Nielson KA, Jensen RA. (1994) Beta-adrenergic receptor antagonist antihypertensive medications impair arousal-induced modulation of working memory in elderly humans. Behav Neural Biol. 1994 Nov;62(3):190-200
Roozendaal B, Hahn EL, Nathan SV, de Quervain DJ, McGaugh JL. (2004) Glucocorticoid effects on memory retrieval require concurrent noradrenergic activity in the hippocampus and basolateral amygdala. J Neurosci. 2004 Sep 15;24(37):8161-9.


Is it genes or environment? How much can you make a difference at school?

IQ heritability, the portion of a population’s IQ variability attributable to the effects of genes, has been investigated for nearly a century, yet it remains controversial.

Using data from seven French public adoption agencies, researchers identified 65 children who had been adopted between ages 4 and 6 and had received institutional or foster care because they had been abused or neglected as infants. Before adoption, the youngsters had an average IQ of 77, with no scores above 86. The IQ range classified as normal runs from 90 to 110. When tested in early adolescence-mostly ages 13 and 14-the average IQ score of all the adoptees was 91. That’s a 14-point increase in IQ! Average IQ reached 86 for those in low-income homes, 94 for those in mid-income homes, and 98 for those in high-income homes. The greatest increase of adoptees was nearly 20 IQ points! (Duyme, et al. 1999)

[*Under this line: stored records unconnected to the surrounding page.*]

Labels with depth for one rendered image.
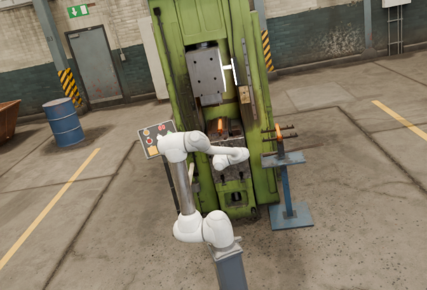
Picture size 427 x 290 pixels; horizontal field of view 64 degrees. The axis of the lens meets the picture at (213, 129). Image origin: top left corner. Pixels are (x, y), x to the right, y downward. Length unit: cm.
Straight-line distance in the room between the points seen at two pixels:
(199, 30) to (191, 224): 176
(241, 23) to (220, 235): 187
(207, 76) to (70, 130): 478
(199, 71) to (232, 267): 168
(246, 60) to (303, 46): 607
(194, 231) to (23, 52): 878
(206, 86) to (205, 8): 69
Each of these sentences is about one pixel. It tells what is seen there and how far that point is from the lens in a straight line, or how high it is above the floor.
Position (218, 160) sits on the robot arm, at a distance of 263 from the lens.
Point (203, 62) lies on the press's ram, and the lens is 315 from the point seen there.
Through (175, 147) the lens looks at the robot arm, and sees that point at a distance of 217.
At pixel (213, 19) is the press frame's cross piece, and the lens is 326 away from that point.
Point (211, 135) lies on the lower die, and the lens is 335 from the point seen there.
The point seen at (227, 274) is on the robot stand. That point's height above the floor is 45.
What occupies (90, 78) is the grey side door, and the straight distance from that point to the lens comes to 993.
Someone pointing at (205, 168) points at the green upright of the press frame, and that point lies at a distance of 366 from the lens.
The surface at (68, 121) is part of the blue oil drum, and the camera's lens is 748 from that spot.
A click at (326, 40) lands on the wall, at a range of 943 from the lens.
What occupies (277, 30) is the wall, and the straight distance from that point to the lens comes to 914.
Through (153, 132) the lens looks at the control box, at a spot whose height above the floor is 114.
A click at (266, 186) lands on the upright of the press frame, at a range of 378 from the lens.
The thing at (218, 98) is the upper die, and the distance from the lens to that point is 323.
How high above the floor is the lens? 217
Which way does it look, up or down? 20 degrees down
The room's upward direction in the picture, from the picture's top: 12 degrees counter-clockwise

So if it’s not IQ, what does matter the most at school? Three factors are at the heart of the success ladder. UCLA researcher found that physical factors (attractiveness) and emotional intelligence both are highly correlated with life success. Mehrabian A. (2000). The third factor is effort. Self-discipline accounted for more than twice as much variance as IQ in final grades, high school selection, school attendance, hours spent doing homework, hours spent watching television (inversely), and the time of day students began their homework. The effect of self-discipline on final grades held even when controlling for first-marking-period grades, achievement-test scores, and measured IQ. These findings suggest a major reason for students falling short of their intellectual potential: their failure to exercise self-discipline. (Duckworth, et al. 2005). Now you understand the success of many Asians.

They simply put in more effort. Show the students that you value effort by sharing stories about things that you worked on for a long time and finally got it.

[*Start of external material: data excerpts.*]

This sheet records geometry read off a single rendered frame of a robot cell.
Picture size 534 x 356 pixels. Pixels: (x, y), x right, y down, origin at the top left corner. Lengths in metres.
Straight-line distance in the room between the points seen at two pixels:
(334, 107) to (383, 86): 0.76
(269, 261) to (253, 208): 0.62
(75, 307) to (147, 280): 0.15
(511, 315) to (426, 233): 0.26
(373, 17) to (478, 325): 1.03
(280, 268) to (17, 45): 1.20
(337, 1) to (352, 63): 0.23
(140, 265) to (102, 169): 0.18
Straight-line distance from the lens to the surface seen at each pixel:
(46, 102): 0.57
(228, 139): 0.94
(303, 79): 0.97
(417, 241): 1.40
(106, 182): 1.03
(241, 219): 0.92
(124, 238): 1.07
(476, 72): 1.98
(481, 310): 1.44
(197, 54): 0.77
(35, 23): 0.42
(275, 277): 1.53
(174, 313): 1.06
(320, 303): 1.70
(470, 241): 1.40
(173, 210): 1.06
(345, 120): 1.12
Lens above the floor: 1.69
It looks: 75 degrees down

Devlin B, Daniels M, Roeder K. (1997) The heritability of IQ. Nature.. Jul 31;388(6641):468-71.
Duyme, M., Dumaret, A.C., & Tomkiewicz, S. (1999). How can we boost IQs of “dull children”?: A late adoption study. Proceedings of the National Academy of Sciences of the United States of America, 96(15), 8790–4.
Duckworth, A and Seligman, M. (2005) “Self-Discipline Outdoes IQ in Predicting Academic Performance of Adolescents” Psychological Science, December, 16(12), 939–944.
Mehrabian A. (2000) Beyond IQ: broad-based measurement of individual success potential or “emotional intelligence”. Genet Soc Gen Psychol Monogr.  May;126(2):133-239.

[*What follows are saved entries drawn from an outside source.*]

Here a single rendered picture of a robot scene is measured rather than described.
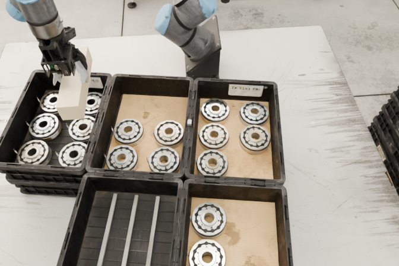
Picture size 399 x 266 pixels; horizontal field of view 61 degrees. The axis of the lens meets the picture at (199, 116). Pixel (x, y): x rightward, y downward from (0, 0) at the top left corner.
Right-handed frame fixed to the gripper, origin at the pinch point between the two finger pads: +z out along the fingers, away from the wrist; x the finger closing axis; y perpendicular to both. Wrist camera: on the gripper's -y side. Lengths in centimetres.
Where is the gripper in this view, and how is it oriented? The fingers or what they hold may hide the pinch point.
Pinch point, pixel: (74, 78)
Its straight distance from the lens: 107.8
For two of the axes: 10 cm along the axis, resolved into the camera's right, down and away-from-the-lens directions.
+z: 0.0, 5.8, 8.1
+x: 10.0, -0.7, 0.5
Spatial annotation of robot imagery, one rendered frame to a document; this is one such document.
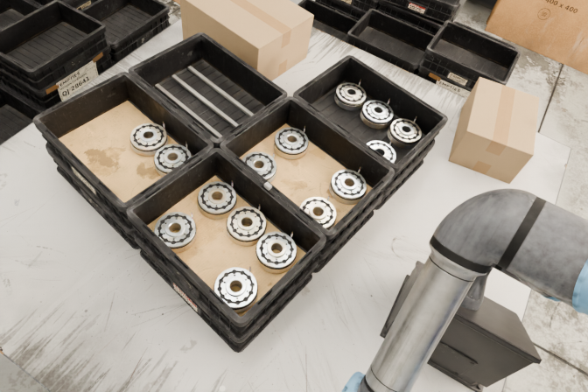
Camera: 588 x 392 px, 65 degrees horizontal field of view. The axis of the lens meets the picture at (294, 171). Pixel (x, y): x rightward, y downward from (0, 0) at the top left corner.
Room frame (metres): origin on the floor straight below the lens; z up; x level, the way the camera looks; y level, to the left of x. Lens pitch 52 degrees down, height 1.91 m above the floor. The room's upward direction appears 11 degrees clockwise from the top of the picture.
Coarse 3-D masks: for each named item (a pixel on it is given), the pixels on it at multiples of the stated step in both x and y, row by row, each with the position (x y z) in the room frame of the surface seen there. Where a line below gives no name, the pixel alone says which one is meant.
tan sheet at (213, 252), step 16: (192, 192) 0.69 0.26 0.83; (176, 208) 0.63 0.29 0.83; (192, 208) 0.64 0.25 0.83; (208, 224) 0.61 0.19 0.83; (224, 224) 0.62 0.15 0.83; (208, 240) 0.56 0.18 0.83; (224, 240) 0.57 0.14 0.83; (192, 256) 0.51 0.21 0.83; (208, 256) 0.52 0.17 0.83; (224, 256) 0.53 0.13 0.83; (240, 256) 0.53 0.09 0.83; (208, 272) 0.48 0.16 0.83; (256, 272) 0.50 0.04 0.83; (240, 288) 0.45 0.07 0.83
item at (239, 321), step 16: (176, 176) 0.67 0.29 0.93; (272, 192) 0.68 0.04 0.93; (128, 208) 0.55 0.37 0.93; (288, 208) 0.64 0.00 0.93; (144, 224) 0.52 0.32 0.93; (304, 224) 0.60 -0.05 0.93; (160, 240) 0.49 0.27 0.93; (320, 240) 0.57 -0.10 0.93; (176, 256) 0.45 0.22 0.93; (304, 256) 0.52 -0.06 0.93; (192, 272) 0.42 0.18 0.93; (288, 272) 0.47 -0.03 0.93; (208, 288) 0.40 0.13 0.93; (272, 288) 0.42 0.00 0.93; (224, 304) 0.37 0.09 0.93; (256, 304) 0.38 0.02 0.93; (240, 320) 0.34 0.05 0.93
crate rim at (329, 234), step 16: (288, 96) 1.03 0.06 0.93; (272, 112) 0.96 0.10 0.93; (336, 128) 0.95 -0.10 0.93; (224, 144) 0.80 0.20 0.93; (352, 144) 0.90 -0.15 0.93; (240, 160) 0.76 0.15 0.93; (256, 176) 0.72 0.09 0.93; (368, 192) 0.74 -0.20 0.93; (352, 208) 0.68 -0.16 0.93; (320, 224) 0.61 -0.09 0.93; (336, 224) 0.62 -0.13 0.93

To find out how you can get up to date and ready to meet today’s challenges, go to our website for the latest teacher workshop offerings. You can expect to discover proven, classroom-tested strategies you use immediately that boost motivation, learning and achievement.

Eric Jensen is a former teacher with a real love of learning. He grew up in San Diego and attended public schools. While his academic background is in English and human development, he has a real love of educational neuroscience. For over 20 years, he has been connecting the research with practical classroom applications.

1 Comment

  1. This is very interesting. I am curious about MYTH #3 SUGAR IS BAD FOR LEARNING. Since an increase in heart rate may improve both the delivery of oxygen and glucose to the brain, could it possibly be more beneficial to provide physical activity as opposed to more sugar? After all, I think it’s safe to say most students probably get more than enough sugar, and not enough exercise.